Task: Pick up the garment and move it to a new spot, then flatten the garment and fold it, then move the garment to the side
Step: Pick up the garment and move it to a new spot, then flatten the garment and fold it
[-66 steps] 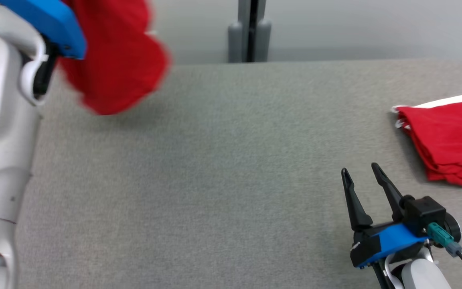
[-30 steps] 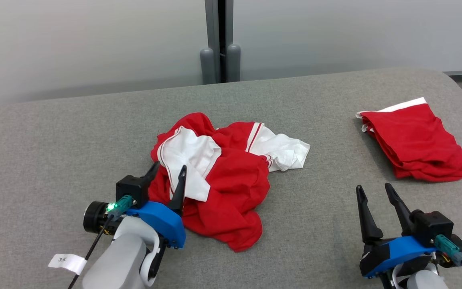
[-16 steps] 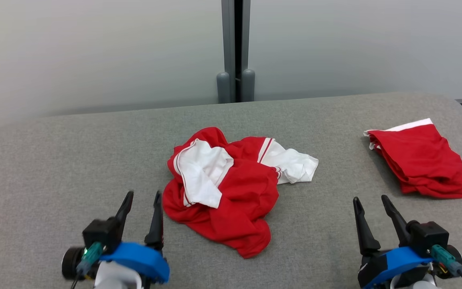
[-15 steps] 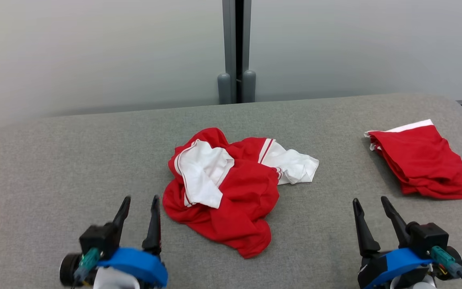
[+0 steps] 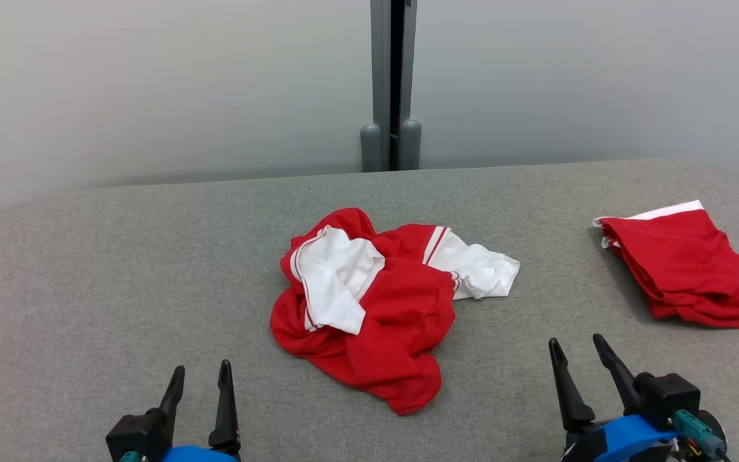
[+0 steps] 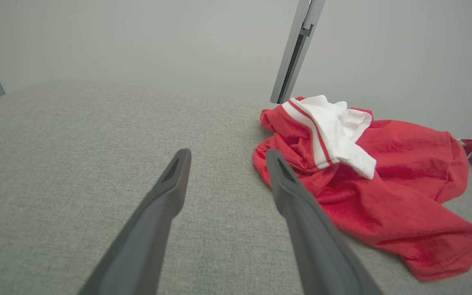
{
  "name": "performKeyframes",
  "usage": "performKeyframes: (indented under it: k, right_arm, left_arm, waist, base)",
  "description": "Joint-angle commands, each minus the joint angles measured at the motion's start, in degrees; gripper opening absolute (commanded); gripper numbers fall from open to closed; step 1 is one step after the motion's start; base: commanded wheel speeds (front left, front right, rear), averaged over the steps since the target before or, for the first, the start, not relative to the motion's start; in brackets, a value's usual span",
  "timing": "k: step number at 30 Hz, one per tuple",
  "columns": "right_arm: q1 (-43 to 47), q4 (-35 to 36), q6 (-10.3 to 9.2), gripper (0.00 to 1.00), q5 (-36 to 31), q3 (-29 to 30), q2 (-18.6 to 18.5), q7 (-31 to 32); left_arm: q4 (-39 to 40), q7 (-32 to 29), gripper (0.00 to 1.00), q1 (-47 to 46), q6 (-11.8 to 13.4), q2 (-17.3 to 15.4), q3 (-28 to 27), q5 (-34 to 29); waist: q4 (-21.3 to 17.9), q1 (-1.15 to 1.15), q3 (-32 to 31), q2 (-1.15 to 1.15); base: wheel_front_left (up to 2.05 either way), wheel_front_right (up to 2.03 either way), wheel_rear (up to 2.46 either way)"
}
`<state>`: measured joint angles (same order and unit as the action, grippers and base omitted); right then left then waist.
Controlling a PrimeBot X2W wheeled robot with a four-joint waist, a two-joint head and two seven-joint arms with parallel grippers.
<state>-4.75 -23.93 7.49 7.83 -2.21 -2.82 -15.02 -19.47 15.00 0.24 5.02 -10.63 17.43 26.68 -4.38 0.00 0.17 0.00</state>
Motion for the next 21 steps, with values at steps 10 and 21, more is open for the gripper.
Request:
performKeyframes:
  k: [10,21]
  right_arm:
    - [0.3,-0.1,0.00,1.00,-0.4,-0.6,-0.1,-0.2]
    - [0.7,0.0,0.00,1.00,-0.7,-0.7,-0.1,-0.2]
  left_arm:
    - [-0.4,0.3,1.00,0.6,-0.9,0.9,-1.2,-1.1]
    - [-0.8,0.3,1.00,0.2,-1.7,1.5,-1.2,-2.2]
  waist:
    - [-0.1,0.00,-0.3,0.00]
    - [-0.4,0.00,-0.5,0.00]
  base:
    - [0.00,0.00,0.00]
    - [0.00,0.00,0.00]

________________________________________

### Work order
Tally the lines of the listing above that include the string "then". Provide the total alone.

### Solution for this problem
3